If you have savings and want to multiply them… what is the best option? Do you ever think about investing in stocks or shares? Take a leap into the future with an investment in crypto currencies, digital currencies protected by cryptography such as Bitcoin or Ethereum? Perhaps a hybrid approach combining crypto currencies and stocks! We discuss the pros and cons of investing in crypto currencies overstocks, and how to figure out which approach suits you best. To know in more detail you can take the crypto currency trading course

Crypto currencies: What is it?

In simple words, it is a kind of digital currency. This is based on block chain technology. The term “crypto” is derived from cryptographic techniques. These techniques use in verifying transactions. These techniques replace the need for a central intermediary, such as a bank, and are something that crypto advocates see as a major advantage.

Types of crypto currencies

There are thousands of crypto currencies and the list continues to grow every day, although some are better known than others. Among them stand out:

  • Bitcoin
  • Ether (Ethereum)
  • Tether
  • Solano
  • Dogecoin

What are shares?

It is a kind of technique through which you can get a fraction of ownership of a company. In this way, you can get a portion of benefits when the company has profits. Primarily, stocks are bought and sold, or “traded,” on stock exchanges, such as the London Stock Exchange or the New York Stock Exchange (also known as Wall Street).

Five Key Differences between Crypto currencies and Stocks

#1 Story

Stocks and stock exchanges have a long and distinguished history: the first, the Amsterdam Stock Exchange, was born in 1611. The two main one’s today, London and New York, were founded in 1698 and 1792, respectively. . This shaped the world of finance as we know it today. Since then, stock markets have established themselves as a mainstay of our financial system. 

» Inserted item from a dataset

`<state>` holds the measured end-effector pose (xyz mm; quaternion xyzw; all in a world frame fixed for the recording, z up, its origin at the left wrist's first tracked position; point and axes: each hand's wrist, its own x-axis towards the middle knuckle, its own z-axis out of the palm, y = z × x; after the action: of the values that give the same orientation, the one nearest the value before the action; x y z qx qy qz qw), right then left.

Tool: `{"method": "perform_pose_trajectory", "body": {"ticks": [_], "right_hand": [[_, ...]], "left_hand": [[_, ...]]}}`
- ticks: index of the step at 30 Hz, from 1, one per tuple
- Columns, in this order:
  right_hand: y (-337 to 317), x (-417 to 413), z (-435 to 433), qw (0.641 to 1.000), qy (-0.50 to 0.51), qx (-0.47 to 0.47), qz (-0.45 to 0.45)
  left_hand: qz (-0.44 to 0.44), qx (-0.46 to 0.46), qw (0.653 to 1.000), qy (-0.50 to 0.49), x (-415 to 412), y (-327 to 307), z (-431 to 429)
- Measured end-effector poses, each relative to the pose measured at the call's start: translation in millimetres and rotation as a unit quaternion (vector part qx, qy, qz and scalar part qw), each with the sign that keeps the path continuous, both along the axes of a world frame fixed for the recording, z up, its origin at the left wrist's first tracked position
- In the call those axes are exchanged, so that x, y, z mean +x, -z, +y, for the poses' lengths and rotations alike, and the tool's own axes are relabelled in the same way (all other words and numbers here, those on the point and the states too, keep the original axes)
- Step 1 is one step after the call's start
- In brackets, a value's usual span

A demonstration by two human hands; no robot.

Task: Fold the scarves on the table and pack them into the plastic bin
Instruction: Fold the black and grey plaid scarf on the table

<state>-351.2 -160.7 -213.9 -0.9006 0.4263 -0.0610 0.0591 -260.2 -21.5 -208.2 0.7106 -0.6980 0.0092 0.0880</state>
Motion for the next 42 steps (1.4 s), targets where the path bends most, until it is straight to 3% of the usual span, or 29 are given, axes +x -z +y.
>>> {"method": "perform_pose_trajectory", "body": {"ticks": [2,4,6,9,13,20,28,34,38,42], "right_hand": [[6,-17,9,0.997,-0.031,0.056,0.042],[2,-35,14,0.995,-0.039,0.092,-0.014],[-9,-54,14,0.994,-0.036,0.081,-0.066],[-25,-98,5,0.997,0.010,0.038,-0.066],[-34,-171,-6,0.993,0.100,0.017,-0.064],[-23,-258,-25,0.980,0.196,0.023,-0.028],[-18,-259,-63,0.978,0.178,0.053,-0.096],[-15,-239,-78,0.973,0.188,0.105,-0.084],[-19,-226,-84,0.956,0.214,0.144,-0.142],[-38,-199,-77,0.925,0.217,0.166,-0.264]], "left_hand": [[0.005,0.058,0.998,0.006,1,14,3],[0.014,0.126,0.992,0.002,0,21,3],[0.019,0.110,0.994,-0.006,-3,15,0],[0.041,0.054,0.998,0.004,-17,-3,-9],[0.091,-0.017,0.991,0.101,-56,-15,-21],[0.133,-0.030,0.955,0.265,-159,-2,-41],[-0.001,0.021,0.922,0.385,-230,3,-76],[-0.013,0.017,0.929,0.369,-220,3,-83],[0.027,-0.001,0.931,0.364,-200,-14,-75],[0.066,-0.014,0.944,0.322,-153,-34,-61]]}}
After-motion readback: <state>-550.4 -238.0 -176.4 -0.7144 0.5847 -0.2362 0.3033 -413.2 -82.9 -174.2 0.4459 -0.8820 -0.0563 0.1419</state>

Unlike stocks, crypto currencies are newcomers, having only been around since 2009. 

#2 Price volatility

The term “volatility” alludes to the degree to which the cost of a resource vacillates over the long run.

They are considered more volatile than stocks. In addition, since there are numerous crypto whales (people or companies that own a large amount of a particular currency) in the crypto market, crypto currencies are more vulnerable to investor behavior. 

#3 Regulations

Most of the world’s stock markets are subject to government supervision. There are administrative bodies, such as the US Securities and Exchange Commission (SEC) that have broad powers to investigate and sanction any wrongdoing. 

Unlike stocks, the crypto currency market feels a bit like the Wild West: it’s a system that prides itself on its decentralized and unregulated nature, so it’s not at all subject to the same levels of regulatory oversight. For its part, the IMF is committed to establishing a broad and far-reaching regulation to protect investors from the volatility of the crypto currency market.

#4 Scams and security risks 

Crypto currency markets are evolving and growing at a rapid rate. Combine this with its largely unregulated nature and you have a perfect setting for all sorts of scams. Fraudsters often try to obtain users’ personal data, such as the codes needed to access their crypto currency, or trick investors into transferring crypto currency to them by posing as legitimate entities. In 2021 alone, the US saw more than 80,000 crypto-related crime reports.

Stocks are also not immune to scams and security risks. One of the most well-known stock market scams is “pump and dump “: the organizers of this fraud artificially inflate the price of a share through highly exaggerated statements that encourage investors to buy and thus manage to sell their shares at a much higher price of the real. But this is not the only scam affecting stocks. Do you remember Bernie Madoff? In the early 2000s, he ran a Ponzi scheme in which he defrauded investors of $50 billion.

#5 Diversification

If you choose to invest in stocks instead of crypto currencies, you can select companies in practically all sectors and countries of the world. You could be a shareholder in the Japanese auto industry, US-based technology companies, etc. According to many experts at share market courses online, this allows you to build a very diverse portfolio that does not depend exclusively on specific industries or geographic markets. In turn, it helps you reduce the risk of losing everything.

Although you can choose from many types of crypto currencies (more than 16,000 as of January 2022, according to coinmarketcap.com) and various types of crypto assets, such as NFTs, crypto currencies offer fewer diversification options than stocks, it reads. You can reduce risk by making sure you don’t buy just one type of crypto currency, but there’s no easy way to fully diversify your investments. Therefore, if you put all your money in one crypto currency, or in a few, you will be taking a greater risk.